======== Data excerpt ========

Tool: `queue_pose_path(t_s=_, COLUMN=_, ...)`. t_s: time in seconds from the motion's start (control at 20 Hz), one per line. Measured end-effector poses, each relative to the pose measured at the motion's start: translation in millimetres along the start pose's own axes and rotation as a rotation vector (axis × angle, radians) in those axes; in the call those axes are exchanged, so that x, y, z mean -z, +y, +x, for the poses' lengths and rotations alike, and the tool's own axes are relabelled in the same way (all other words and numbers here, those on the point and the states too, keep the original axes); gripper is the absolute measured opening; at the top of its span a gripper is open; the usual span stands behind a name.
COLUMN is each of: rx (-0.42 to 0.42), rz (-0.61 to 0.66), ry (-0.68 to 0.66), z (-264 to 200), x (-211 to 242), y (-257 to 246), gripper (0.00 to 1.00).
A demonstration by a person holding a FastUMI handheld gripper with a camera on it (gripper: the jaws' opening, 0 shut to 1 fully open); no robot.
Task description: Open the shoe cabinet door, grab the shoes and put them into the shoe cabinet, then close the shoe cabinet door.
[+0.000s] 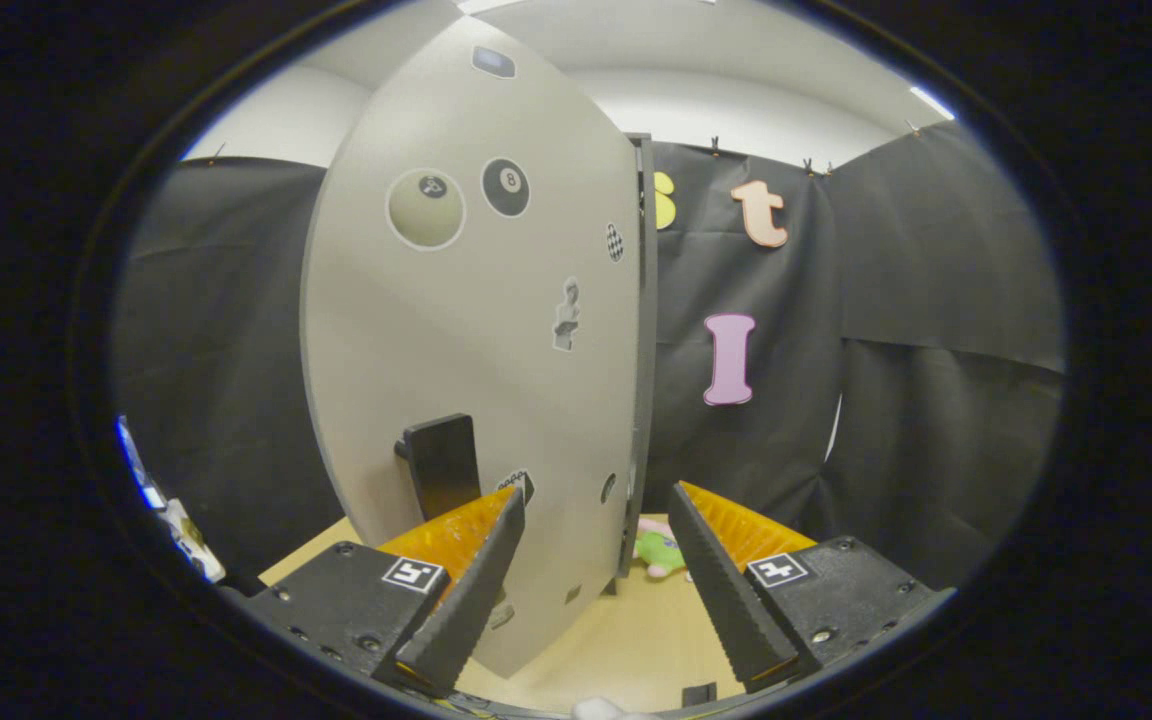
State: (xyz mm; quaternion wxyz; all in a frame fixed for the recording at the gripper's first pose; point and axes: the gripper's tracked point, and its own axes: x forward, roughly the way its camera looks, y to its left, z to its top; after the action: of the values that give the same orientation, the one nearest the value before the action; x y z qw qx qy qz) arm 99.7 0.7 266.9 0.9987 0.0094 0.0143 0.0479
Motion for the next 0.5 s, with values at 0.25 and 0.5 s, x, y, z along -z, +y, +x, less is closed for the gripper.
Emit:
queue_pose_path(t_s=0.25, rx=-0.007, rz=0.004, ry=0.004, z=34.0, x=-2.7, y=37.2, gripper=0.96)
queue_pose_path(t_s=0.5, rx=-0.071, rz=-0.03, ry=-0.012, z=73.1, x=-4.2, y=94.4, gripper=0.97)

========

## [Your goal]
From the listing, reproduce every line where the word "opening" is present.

## [Task output]
Tool: `queue_pose_path(t_s=_, COLUMN=_, ...)`. t_s: time in seconds from the motion's start (control at 20 Hz), one per line. Measured end-effector poses, each relative to the pose measured at the motion's start: translation in millimetres along the start pose's own axes and rotation as a rotation vector (axis × angle, radians) in those axes; in the call those axes are exchanged, so that x, y, z mean -z, +y, +x, for the poses' lengths and rotations alike, and the tool's own axes are relabelled in the same way (all other words and numbers here, those on the point and the states too, keep the original axes); gripper is the absolute measured opening; at the top of its span a gripper is open; the usual span stands behind a name.
A demonstration by a person holding a FastUMI handheld gripper with a camera on it (gripper: the jaws' opening, 0 shut to 1 fully open); no robot.

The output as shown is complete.